Reputation: 2034
I am aware of MATLAB's datasample
which allows to select k
times from a certain population
. Suppose population=[1,2,3,4]
and I want to uniformly sample, with replacement, k=5
times from it. Then:
datasample(population,k)
ans =
1 3 2 4 1
Now, I want to repeat the above experiment N=10000
times without using a for loop. I tried doing:
datasample(repmat(population,N,1),5,2)
But the output I get is (just a short excerpt below):
1 3 2 1 3
1 3 2 1 3
1 3 2 1 3
1 3 2 1 3
1 3 2 1 3
1 3 2 1 3
1 3 2 1 3
1 3 2 1 3
1 3 2 1 3
Every row (result of an experiment) is the same! But obviously they should be different... It's as though some random seed is not updating between rows. How can I fix this? Or some other method I could use that avoids a for loop? Thanks!
Upvotes: 3
Views: 1250
Reputation: 104535
You seem to be confusing the way datasample
works. If you read the documentation on the function, if you specify a matrix, it will generate a data sampling from a selection of rows in the matrix. Therefore, if you simply repeat the population
vector 10000 times, and when you specify the second parameter of the function - which in this case is how many rows of the matrix to extract, even though the actual row locations themselves are different, the actual rows over all of the matrix is going to be the same which is why you are getting that "error".

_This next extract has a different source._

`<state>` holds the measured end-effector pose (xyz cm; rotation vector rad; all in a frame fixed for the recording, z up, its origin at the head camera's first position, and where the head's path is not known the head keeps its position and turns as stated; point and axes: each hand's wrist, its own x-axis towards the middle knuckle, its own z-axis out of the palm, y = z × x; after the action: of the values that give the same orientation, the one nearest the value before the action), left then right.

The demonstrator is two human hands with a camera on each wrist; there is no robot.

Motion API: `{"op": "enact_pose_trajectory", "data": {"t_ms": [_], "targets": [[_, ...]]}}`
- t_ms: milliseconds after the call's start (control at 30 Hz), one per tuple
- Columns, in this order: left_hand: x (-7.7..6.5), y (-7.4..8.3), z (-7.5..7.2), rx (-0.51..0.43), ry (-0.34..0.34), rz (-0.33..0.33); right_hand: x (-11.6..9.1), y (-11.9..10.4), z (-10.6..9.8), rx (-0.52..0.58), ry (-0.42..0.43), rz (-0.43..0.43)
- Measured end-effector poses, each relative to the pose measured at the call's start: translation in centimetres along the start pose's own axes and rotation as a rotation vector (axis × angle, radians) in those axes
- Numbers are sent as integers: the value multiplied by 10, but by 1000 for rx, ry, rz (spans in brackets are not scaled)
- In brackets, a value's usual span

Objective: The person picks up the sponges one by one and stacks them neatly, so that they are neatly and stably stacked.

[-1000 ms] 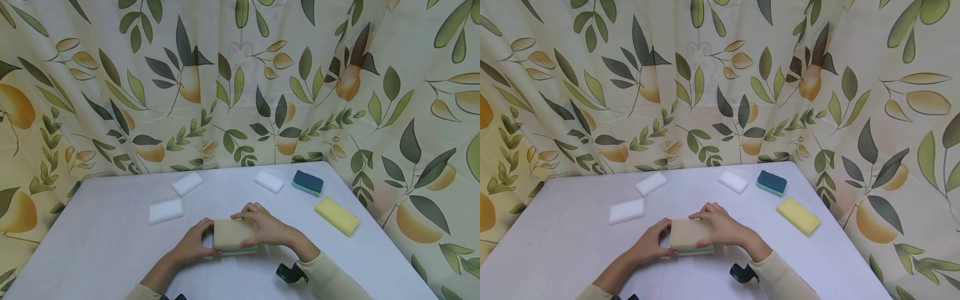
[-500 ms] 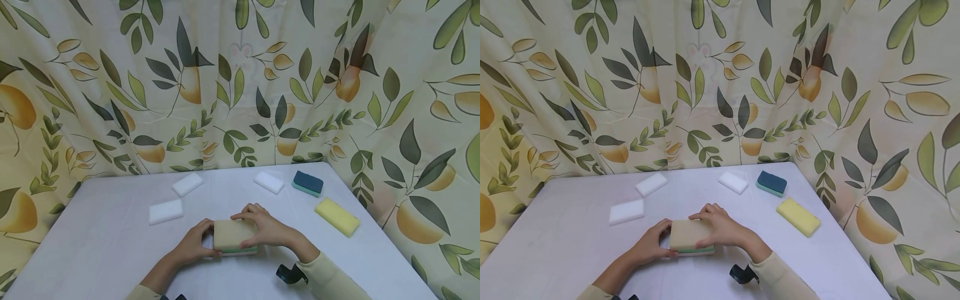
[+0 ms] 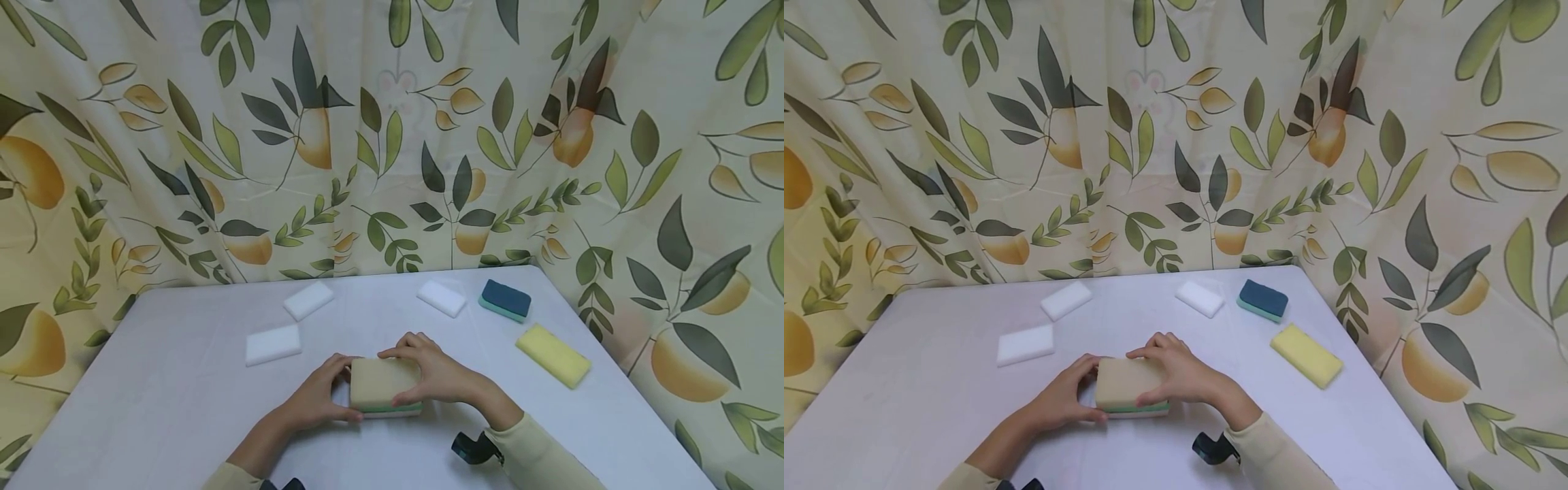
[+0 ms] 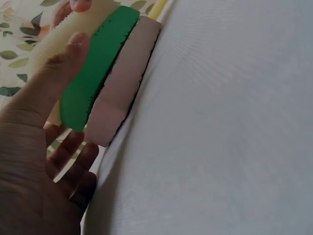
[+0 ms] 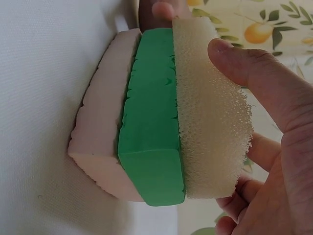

As such, I wouldn't use datasample
here if it is your intention to avoid looping. You can use datasample
, but you'd have to loop over each call and you explicitly said that this is not what you want.
What I would recommend you do is first create your population
vector to have whatever you desire in it, then generate a random index matrix where each value is between 1 up to as many elements as there are in population
. This matrix is in such a way where the number of columns is the number of samples and the number of rows is the number of trials. Once you create this matrix, simply use this to index into your vector to achieve the desired sampling matrix. To generate this random index matrix, randi
is a fine choice.
Something like this comes to mind:
N = 10000; %// Number of trials
M = 5; %// Number of samples per trial
population = 1:4; %// Population vector
%// Generate random indices
ind = randi(numel(population), N, M);
%// Get the stuff
out = population(ind);
Here's the first 10 rows of the output:
>> out(1:10,:)
ans =
4 3 1 4 2
4 4 1 3 4
3 2 2 2 3
1 4 2 2 2
1 2 3 4 2
2 2 3 2 1
4 1 3 2 4
1 4 1 3 1
1 1 2 4 4
1 2 4 2 1
I think the above does what you want. Also keep in mind that the above code generalizes to any population vector you want. You simply have to change the vector and it will work as advertised.
Upvotes: 5
Reputation: 6187
Ok so both of the current answers both say don't use datasample
and use randi
instead. However, I have a solution for you with datasample
and arrayfun
.
>> population = [1 2 3 4];
>> k = 5; % Number of samples
>> n = 1000; % Number of times to execute datasample(population, k)
>> s = arrayfun(@(k) datasample(population, k), n*ones(k, 1), 'UniformOutput', false);
>> s = cell2mat(s);
s =
1 4 1 4 4
4 1 2 2 4
2 4 1 2 1
1 4 3 3 1
4 3 2 3 2
We need to make sure to use 'UniformOutput', false
with arrayfun
as there is more than one output. The cell2mat
call is needed as the result of arrayfun
is a cell array.
Upvotes: 3
Reputation: 36710
datasample
interprets each column of your data as one element of your population, sampling among all columns.
To fix this you could call datasample
N times in a loop, instead I would use randi
population(randi(numel(population),N,5))
assuming your population is always 1:p, you could simplify to:
randi(p,N,5)
Upvotes: 4